Task directions: Look through the listing and locate every line containing the word "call"; copy those lines.

═══ Information shown ═══

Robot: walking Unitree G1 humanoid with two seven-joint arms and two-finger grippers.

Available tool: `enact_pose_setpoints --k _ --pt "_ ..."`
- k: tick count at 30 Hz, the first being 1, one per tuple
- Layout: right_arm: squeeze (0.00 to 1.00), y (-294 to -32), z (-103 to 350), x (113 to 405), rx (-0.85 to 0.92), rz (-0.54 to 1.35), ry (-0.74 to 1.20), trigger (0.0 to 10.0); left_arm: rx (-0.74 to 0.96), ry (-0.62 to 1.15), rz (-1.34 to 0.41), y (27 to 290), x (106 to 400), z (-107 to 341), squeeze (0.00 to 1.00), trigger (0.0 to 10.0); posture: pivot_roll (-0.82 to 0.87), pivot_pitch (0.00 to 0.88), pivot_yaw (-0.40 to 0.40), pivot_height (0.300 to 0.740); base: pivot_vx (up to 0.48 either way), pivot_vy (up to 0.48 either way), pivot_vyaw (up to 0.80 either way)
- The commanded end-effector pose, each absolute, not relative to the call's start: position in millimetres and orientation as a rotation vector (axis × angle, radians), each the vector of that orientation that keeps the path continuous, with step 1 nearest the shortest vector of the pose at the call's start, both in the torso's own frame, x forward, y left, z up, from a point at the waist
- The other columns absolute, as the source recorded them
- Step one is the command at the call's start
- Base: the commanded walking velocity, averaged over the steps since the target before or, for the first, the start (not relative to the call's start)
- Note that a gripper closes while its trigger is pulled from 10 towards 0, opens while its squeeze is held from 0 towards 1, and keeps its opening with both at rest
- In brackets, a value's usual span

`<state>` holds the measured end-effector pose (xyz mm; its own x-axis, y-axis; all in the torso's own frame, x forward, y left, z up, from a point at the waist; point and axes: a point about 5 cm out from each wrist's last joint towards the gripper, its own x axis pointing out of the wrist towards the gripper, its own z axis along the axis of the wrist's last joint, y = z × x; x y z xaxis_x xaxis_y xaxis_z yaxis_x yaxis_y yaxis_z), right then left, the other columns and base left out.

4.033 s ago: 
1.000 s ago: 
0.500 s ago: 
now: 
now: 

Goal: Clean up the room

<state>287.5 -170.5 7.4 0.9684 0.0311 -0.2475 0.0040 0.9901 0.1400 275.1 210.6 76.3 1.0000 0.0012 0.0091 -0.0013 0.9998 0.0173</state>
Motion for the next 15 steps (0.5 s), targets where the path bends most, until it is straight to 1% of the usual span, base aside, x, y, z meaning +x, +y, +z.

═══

Solution:
- The commanded end-effector pose, each absolute, not relative to the call's start: position in millimetres and orientation as a rotation vector (axis × angle, radians), each the vector of that orientation that keeps the path continuous, with step 1 nearest the shortest vector of the pose at the call's start, both in the torso's own frame, x forward, y left, z up, from a point at the waist
- Step one is the command at the call's start
- Base: the commanded walking velocity, averaged over the steps since the target before or, for the first, the start (not relative to the call's start)

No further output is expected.